This is the mail archive of the ecos-maintainers@sourceware.org mailing list for the eCos project.


Index Nav: [Date Index] [Subject Index] [Author Index] [Thread Index]
Message Nav: [Date Prev] [Date Next] [Thread Prev] [Thread Next]
Other format: [Raw text]

Re: eCos 3.0 beta 1 punch list #2


Bart Veer wrote:
"Jifl" == Jonathan Larmour <jifl@eCosCentric.com> writes:


    >> So instead of making the change now, for all anoncvs targets
    >> and with no possiblity of testing on most of those targets, I
    >> want to do the work in eCosPro first. It can then be merged
    >> into a future anoncvs release, once I am confident that it is
    >> not going to break anything.

    Jifl> Why can it not be in both? Why should eCosPro be special
    Jifl> with respect to a changing API? And incompatible.

Switching the flash subsystem to initialize via static constructors
means that the h/w init order changes for every platform that uses
RedBoot, and very possibly some of the remaining platforms as well.
Currently flash initialization happens after cyg_start() has started
running.  All static constructors have already run. Virtual vectors
have been sorted out. The memory map has been sorted via
HAL_MEM_REAL_REGION_TOP() if necessary. Any bist() self-test code has
run. Some other RedBoot init code may have run as well.
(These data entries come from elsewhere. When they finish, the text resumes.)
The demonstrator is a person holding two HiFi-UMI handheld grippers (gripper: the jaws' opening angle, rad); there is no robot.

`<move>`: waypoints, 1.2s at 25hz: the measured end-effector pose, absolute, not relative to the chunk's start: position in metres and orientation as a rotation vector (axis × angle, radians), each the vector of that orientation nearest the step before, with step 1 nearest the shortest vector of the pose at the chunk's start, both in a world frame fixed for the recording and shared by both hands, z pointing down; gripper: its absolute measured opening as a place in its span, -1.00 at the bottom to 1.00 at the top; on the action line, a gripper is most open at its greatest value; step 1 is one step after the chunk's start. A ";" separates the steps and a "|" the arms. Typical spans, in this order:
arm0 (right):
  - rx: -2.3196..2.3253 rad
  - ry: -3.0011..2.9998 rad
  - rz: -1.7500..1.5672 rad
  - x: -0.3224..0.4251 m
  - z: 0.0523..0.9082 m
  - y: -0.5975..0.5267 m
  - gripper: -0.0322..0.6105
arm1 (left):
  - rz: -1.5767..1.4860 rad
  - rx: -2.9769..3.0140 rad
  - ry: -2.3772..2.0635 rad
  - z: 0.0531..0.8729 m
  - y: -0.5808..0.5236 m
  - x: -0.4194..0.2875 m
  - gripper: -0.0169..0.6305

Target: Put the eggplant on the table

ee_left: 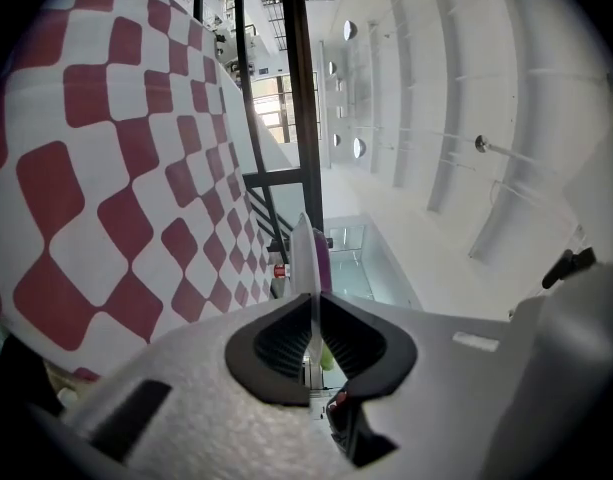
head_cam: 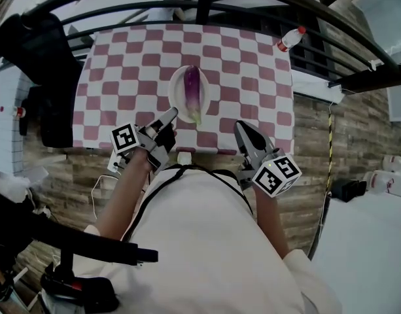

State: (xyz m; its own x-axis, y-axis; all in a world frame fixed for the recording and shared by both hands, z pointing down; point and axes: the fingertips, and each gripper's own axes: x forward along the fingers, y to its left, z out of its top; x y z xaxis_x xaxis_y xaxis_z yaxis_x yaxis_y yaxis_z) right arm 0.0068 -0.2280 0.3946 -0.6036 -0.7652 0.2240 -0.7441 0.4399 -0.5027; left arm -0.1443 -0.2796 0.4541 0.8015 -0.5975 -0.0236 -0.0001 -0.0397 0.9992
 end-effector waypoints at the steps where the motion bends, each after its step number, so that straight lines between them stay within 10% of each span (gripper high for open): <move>1: -1.388 2.629 -0.892 0.005 0.395 -0.230 -0.88 | -0.511 1.552 -0.488 0.455 -0.282 -0.146 -0.84; 30: -1.410 2.704 -1.046 0.048 0.455 -0.257 -0.88 | -0.464 1.564 -0.362 0.535 -0.326 -0.068 -0.84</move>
State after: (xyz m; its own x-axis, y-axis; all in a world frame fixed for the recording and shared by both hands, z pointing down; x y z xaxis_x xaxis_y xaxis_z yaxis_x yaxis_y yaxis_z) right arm 0.0477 -0.2567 0.4548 -0.6148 -0.7057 0.3522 -0.7590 0.4080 -0.5074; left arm -0.0677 -0.3257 0.5354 0.8636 -0.4992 -0.0709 0.0536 -0.0488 0.9974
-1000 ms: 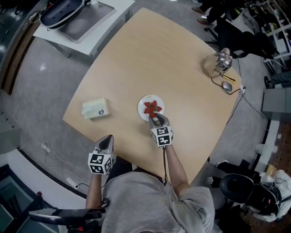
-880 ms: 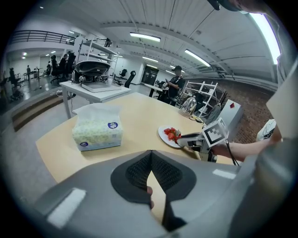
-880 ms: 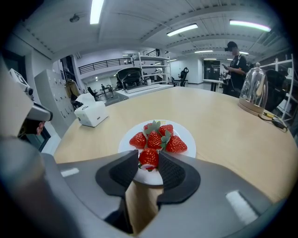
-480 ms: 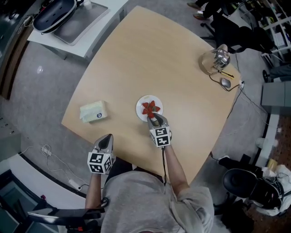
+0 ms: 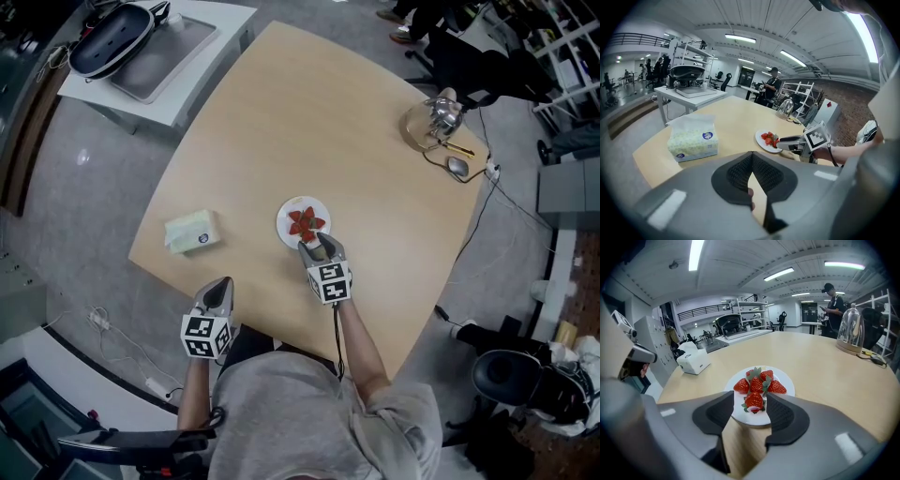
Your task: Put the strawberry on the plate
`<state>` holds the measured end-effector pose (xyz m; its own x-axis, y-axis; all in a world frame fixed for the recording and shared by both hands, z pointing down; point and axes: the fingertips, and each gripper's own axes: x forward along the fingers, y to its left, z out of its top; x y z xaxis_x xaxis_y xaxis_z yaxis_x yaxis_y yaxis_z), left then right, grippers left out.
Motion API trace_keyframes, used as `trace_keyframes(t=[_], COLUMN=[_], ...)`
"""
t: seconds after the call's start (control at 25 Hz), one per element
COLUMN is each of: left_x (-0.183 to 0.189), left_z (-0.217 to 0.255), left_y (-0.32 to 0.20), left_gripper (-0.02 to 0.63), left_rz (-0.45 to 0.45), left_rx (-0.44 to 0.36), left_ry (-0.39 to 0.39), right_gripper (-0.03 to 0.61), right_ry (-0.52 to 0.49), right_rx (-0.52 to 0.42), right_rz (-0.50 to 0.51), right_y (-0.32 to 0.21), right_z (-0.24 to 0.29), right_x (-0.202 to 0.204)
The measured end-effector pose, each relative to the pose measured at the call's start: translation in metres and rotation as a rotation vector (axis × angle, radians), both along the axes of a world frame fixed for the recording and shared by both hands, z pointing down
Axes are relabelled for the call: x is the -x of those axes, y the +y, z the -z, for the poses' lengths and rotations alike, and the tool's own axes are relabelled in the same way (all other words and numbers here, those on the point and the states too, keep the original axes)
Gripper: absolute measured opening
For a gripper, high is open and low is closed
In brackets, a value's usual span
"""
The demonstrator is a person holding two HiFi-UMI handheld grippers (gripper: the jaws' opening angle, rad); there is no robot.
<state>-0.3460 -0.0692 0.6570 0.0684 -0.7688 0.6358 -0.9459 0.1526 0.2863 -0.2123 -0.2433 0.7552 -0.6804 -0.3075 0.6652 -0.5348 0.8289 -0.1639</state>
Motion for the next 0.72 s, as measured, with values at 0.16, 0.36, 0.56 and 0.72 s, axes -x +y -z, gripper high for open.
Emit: trace_keyframes(t=[0.16,0.36,0.56,0.72], left_x=[-0.012,-0.032,-0.057,-0.075], left_z=[0.007,0.017,0.025,0.037], left_y=[0.002,-0.002,-0.005,-0.013], left_gripper=[0.02,0.02,0.02,0.02], left_rz=[-0.012,-0.039,-0.075,-0.097], left_rx=[-0.014,-0.041,-0.067,-0.108], left_ry=[-0.007,-0.014,-0.016,-0.016], right_gripper=[0.213,0.213,0.176,0.141], right_ry=[-0.017,-0.042,-0.08,-0.119], right_rx=[-0.013,-0.047,-0.119,-0.153], right_rz=[-0.002,-0.026,-0.072,-0.108], right_y=[0.004,0.009,0.01,0.012], right_z=[0.013,0.034,0.067,0.09], right_x=[-0.008,-0.026,-0.053,-0.076])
Not always. For example if you build JFFS2 into RedBoot, as people now not infrequently do, cyg_flash_init gets called at priority CYG_INIT_IO. We have not had any problems with this reported by ecospro or anoncvs users. Certainly while it's possible to construct straw men that could cause problems, I think we need something rather more concrete as an argument against fixing the API.


Incidentally, you said the messiness was to do with initialising multiple flash devices, which wouldn't apply for most ports anyway as they will use the legacy device API which only supports a single device.

Switching to a static constructor means that the flash initialization
will now happen much earlier, before cyg_start(). Now, it is likely
that on most platforms that won't cause any problems - it worked fine
on the platform I tried. But we may easily have overlooked some
dependency somewhere which means that other platforms will stop
working, so that if anybody decides to rebuild and install RedBoot
after 3.0 they'll end up with a brick.

There are all sorts of factors with many pieces of code that have changed substantially: redboot (particularly its flash code) which is far from identical with eCosPro, device drivers, hal/common, HALs, v2 flash drivers, legacy mode in v2 io/flash (not tested by ecospro certainly), compiler differences, documentation which may have bit-rotted. This seems relatively minor compared with some of those. Your concern is the rationale for the (now de facto obsolete) ecos/images hierarchy - known good images. We can't promise anything otherwise - it's just best effort. I see nothing especially different here than changes in any of those other packages which could also easily cause targets to be bricked.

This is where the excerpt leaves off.